Recently my grandson taught me a method that I find quite supportive with my practice.
It was raining and cold when I picked my grandson Dylan up from school. Instead of running into my arms he went running into the park behind the building. For twenty minutes he wouldn’t come when I called, and I was getting mighty exasperated. All the parents and children had gone by the time I was close enough to tuck him under my arm, march him up the hill and strap him into his car seat. I handed him a snack (to keep him quiet) and slammed his door. He was safe, I was ticked.
From the back seat Dylan’s tantrum subsided to a whimper, then silence. While I ruminated with regret for having allowed my temper to get the best of me, a voice from the backseat said, “It’s okay Nana, your bucket is just empty.” Compassion from a six year old—nothing much more humbling than that.
Piyadassi Thera says, “A disorderly mind is a liability both to the owner of it and for others. All the havoc wrought in the world is wrought by men who have not learned the way of mental calm, balance and poise. Calmness is not weakness.”
“Where did you hear that?” I asked him. He replied that his teacher says that sometimes when people get mad it’s because their bucket is empty and it makes them sad but we can fill it by being nice . . . then he offered me a cookie. No kidding! Nothing fills a bucket quite like compassion from a six-year-old.
My practice now is to keep this simile in mind; to observe how, when I let my attention mull on the negative (he shouldn’t, she didn’t, I won’t), my bucket empties and gives rise to dissatisfaction. Add one squabbling child or a harsh speaking adult to the mix and trouble will follow. Is this how I wish to spend my time?

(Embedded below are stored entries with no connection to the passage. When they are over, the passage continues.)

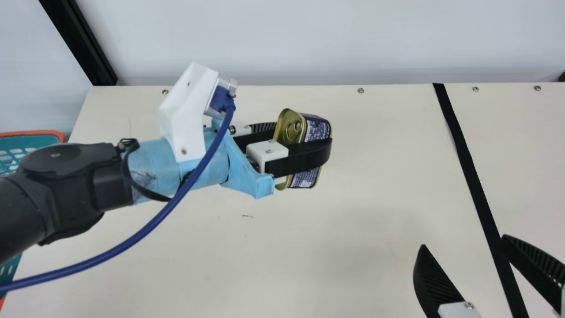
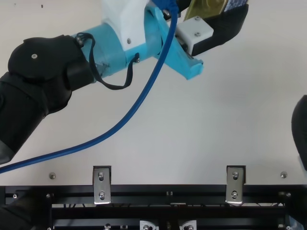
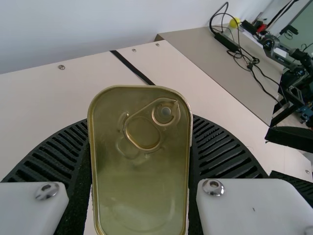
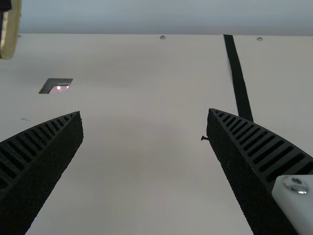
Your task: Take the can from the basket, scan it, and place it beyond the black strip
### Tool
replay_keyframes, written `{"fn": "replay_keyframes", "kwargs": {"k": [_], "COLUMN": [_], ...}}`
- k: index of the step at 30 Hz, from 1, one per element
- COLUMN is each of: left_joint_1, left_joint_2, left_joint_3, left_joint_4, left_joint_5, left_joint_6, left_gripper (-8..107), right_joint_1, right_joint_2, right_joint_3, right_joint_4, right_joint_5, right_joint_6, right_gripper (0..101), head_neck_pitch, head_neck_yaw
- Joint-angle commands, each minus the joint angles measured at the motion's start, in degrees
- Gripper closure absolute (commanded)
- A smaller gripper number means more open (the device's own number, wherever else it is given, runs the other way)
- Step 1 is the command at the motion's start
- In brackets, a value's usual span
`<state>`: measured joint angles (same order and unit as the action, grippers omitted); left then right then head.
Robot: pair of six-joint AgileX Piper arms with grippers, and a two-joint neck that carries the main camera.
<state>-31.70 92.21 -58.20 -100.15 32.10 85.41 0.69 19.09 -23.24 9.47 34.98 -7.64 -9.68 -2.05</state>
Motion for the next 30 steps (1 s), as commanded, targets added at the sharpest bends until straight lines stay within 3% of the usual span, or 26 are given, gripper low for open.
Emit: {"fn": "replay_keyframes", "kwargs": {"k": [1,7,20,30], "left_joint_1": [0.0,0.0,0.0,0.0], "left_joint_2": [0.0,0.0,0.0,0.0], "left_joint_3": [0.0,0.0,0.0,0.0], "left_joint_4": [0.0,0.0,0.0,0.0], "left_joint_5": [0.0,0.0,0.0,0.0], "left_joint_6": [0.0,0.0,0.0,0.0], "left_gripper": [89,89,89,89], "right_joint_1": [1.14,4.17,5.53,11.74], "right_joint_2": [1.84,6.4,7.32,12.72], "right_joint_3": [-0.66,-2.56,-2.27,-1.98], "right_joint_4": [2.07,6.94,7.94,12.38], "right_joint_5": [-0.68,-2.98,-4.09,-10.27], "right_joint_6": [-0.19,-0.58,-0.14,-0.76], "right_gripper": [0,0,0,0], "head_neck_pitch": [-0.87,-0.87,-0.87,-0.87], "head_neck_yaw": [-0.02,-0.02,-0.02,-0.02]}}
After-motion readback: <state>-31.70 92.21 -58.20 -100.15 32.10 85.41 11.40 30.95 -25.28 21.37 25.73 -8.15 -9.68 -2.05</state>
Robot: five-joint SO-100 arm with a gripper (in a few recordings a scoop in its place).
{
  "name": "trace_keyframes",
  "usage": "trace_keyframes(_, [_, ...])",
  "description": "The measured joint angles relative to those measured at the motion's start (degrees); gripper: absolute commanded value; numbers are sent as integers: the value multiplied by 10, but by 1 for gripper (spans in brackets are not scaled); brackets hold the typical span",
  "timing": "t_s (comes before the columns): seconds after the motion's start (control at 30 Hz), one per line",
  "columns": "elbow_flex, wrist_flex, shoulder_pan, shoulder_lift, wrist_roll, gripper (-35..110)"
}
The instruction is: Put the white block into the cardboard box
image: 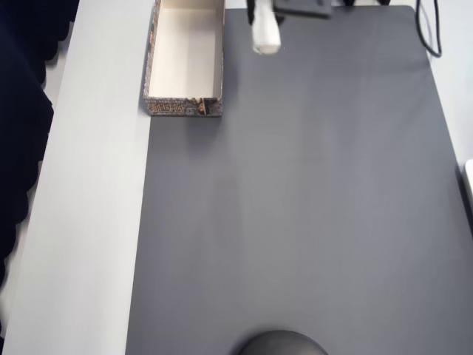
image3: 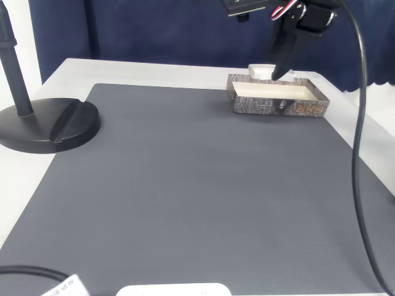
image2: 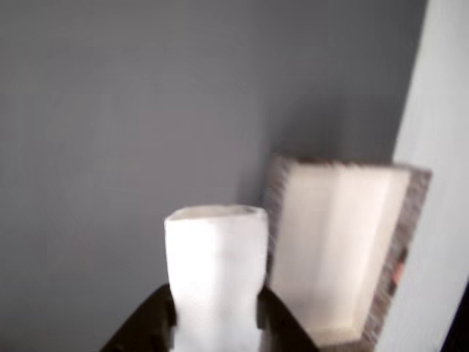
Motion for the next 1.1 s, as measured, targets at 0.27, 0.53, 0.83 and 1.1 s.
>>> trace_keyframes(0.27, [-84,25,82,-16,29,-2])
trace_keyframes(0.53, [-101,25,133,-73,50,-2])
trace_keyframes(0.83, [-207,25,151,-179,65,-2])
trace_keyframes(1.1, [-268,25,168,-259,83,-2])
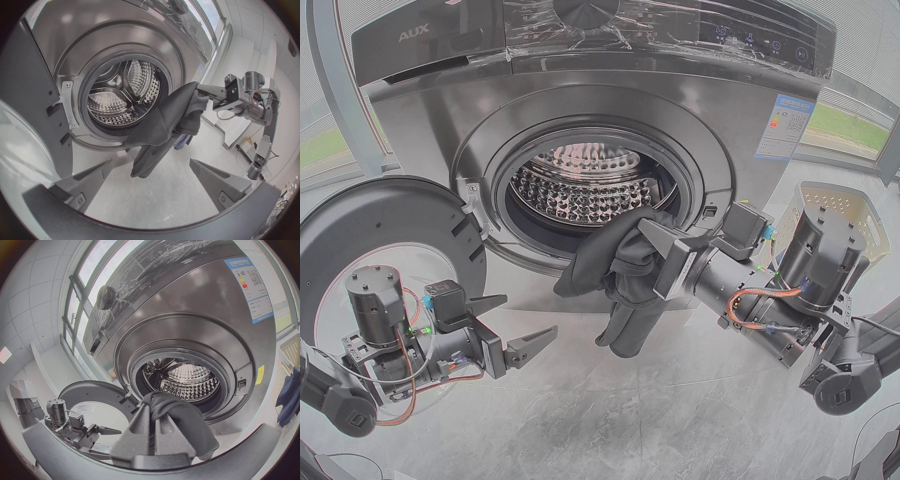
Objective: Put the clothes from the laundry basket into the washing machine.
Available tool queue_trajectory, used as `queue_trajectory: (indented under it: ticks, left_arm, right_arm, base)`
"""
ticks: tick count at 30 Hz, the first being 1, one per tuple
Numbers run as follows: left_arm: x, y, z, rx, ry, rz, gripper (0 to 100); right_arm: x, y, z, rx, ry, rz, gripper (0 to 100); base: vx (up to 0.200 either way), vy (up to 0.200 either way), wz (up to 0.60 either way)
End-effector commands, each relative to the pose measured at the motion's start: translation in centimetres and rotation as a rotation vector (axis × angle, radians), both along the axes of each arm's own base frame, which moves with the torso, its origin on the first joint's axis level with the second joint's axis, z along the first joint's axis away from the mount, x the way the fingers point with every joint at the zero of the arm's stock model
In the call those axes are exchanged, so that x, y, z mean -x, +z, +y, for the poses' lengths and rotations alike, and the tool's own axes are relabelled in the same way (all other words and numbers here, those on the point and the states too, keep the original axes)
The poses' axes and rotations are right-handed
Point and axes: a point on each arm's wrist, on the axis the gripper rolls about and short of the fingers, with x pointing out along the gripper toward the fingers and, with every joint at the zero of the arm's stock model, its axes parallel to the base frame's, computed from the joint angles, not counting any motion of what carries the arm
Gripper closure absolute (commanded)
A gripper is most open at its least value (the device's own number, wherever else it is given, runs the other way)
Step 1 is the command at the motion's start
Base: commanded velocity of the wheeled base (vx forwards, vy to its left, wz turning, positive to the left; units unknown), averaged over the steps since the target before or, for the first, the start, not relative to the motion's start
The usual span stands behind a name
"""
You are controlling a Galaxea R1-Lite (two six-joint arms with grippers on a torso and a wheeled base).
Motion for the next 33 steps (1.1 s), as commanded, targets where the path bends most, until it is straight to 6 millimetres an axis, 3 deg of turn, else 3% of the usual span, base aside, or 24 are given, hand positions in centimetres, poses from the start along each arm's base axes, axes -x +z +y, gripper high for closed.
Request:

19th Century American author and poet Ella Wheeler Wilcox wrote:
It is easy enough to be pleasant,
When life flows along like a song,
But the person worthwhile
Is the person who can smile
When everything goes dead wrong.
Making the effort to notice when my bucket is beginning to empty is only the first step toward keeping it full and an effort I find worth sustaining. The resistant mind of ‘he shouldn’t, she didn’t, I won’t’ can then come into harmony with the truth that ‘he has, she did, and I might’. Balance is regained and satisfaction fills my bucket. This is how I wish to spend my time.
Fifty-nine and still there are lessons to be learned—fine by me if it’s from a six year old . . . and it doesn’t hurt that he is so damn cute.